## Problem requirements
Using the data below, copy every line that contains the word "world".

## Data shown
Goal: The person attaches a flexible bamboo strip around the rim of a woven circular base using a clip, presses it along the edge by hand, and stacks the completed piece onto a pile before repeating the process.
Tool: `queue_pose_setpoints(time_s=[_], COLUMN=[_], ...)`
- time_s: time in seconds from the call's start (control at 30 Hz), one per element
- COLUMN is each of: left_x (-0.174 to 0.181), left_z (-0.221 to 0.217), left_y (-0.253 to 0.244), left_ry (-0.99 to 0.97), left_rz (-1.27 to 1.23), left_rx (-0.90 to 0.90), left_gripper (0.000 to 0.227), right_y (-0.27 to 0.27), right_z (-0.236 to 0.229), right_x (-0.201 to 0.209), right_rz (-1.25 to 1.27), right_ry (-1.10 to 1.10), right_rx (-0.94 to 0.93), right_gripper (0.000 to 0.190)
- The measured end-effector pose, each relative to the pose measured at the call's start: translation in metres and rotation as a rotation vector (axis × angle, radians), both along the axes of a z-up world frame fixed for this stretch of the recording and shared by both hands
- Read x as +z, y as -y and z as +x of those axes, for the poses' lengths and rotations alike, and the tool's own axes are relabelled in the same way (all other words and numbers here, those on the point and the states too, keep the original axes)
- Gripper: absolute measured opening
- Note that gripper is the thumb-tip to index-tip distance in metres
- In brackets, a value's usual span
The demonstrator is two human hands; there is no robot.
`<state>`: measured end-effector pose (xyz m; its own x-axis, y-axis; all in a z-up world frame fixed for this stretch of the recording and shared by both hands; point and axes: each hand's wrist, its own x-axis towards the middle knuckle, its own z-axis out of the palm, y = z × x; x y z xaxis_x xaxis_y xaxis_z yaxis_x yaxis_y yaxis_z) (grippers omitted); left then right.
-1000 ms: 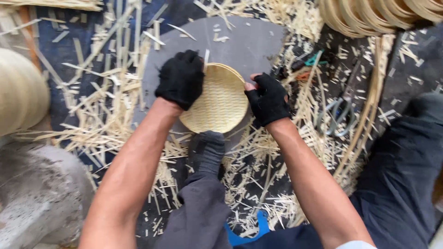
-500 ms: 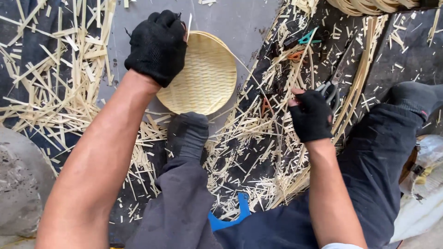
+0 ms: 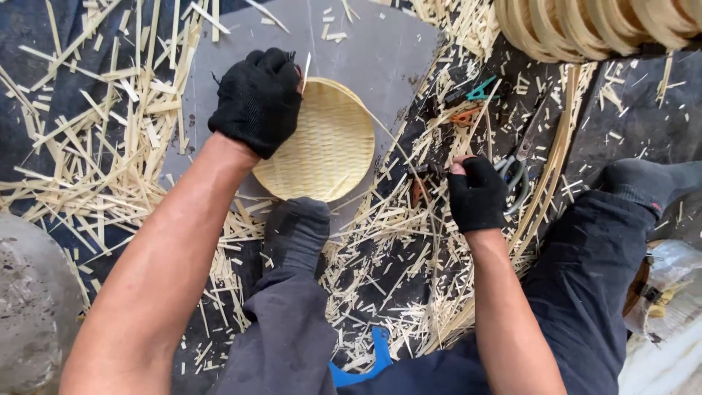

## Response
- The measured end-effector pose, each relative to the pose measured at the call's start: translation in metres and rotation as a rotation vector (axis × angle, radians), both along the axes of a z-up world frame fixed for this stretch of the recording and shared by both hands
`<state>`: measured end-effector pose (xyz m; its own x-axis, y-axis; all in a z-up world frame fixed for this stretch of the recording and shared by both hands; point and axes: each hand's wrist, its own x-axis towards the middle knuckle, its own z-axis out of the palm, y = z × x; x y z xaxis_x xaxis_y xaxis_z yaxis_x yaxis_y yaxis_z) (grippers omitted); left then right.

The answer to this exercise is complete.